Now what if our opponent chooses a strategy that is close to but not quite the Nash equilibrium? How much of a point gain can we expect by using the optimal strategy?
Here is the surface for \(g(R,P)\) if our opponent chooses \((R’,P’)=\left(\frac{1}{3}+0.01,\frac{1}{6}-0.01\right)\):
The slope of the response surface is much less, as reflected by the fact that our opponent’s choice of R,P, and S is much closer to the Nash equilibrium. In this case, it turns out that choosing either rock or paper every time will give the optimal point gain, in this case an expected point gain of only 0.03 each time we play.
Of course choosing rock or paper every time would be something that our opponent, if not a mindless robot, would be able to easily capitalize on. What if instead we only slightly perturb our choice of \((R,P)\) away from the Nash equilibrium like our opponent did, but instead perturb it in the direction that gives us the maximum expected point gain?
The distance we move from \((R,P)=\left(\frac{1}{3},\frac{1}{6}\right)\) is the same as our opponent. He moved 0.01 in the R-direction, and -0.01 in the P-direction, for a total distance of \(\frac{\sqrt{2}}{100}\). We know that playing rock or paper every time will maximize our expected score, this corresponds to the line \(P+R=1\). The shortest path to this line is to move perpendicular to it, which is the vector direction \((1,1)\). So this means we should choose the point \((R,P)=\left(\frac{1}{3}+0.01,\frac{1}{6}+0.01\right)\). If we do so, our expected point gain each time we play the game is \(g(R,P)=0.0012\).

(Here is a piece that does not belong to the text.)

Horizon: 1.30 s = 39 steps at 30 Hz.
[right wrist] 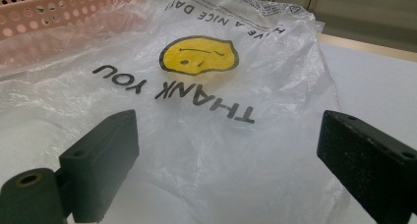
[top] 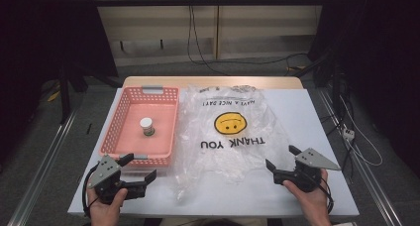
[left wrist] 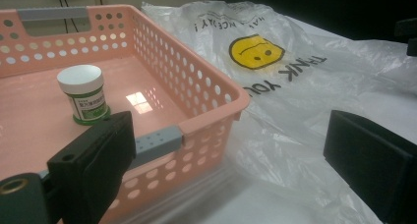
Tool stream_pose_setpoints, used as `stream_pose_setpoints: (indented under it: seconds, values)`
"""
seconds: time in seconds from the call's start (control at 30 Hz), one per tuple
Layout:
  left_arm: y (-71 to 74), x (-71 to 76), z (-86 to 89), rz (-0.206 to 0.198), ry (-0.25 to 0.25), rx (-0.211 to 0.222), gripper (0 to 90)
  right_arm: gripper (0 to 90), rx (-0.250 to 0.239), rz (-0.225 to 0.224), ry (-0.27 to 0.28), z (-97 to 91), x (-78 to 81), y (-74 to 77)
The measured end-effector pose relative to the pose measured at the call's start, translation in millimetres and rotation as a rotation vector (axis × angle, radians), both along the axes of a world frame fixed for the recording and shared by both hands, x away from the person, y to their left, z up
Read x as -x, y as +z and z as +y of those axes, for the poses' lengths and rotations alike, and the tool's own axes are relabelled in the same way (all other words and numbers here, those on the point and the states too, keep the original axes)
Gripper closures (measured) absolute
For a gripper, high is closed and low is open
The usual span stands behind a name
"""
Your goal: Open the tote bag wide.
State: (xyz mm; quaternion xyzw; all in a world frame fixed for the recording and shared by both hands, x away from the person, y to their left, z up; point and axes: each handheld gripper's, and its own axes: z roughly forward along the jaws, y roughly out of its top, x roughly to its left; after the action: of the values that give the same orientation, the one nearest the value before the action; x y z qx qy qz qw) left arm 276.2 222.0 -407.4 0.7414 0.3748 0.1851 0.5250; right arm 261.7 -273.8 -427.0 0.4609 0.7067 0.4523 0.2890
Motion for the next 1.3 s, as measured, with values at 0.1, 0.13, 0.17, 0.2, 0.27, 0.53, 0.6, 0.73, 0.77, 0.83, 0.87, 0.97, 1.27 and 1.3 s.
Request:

My next question is then, how many games do we have to play in order to have, say, a 95% confidence that our score will be greater than our opponent? Remember that what we calculated above is the expected gain, which is kind of like taking a series of many, many games and taking the average. The outcome of any 1 game is random, but after many games we expect to pull ahead slightly. However I’m really rusty on this kind of math and I don’t remember how to do it. I’ll have to review a bit.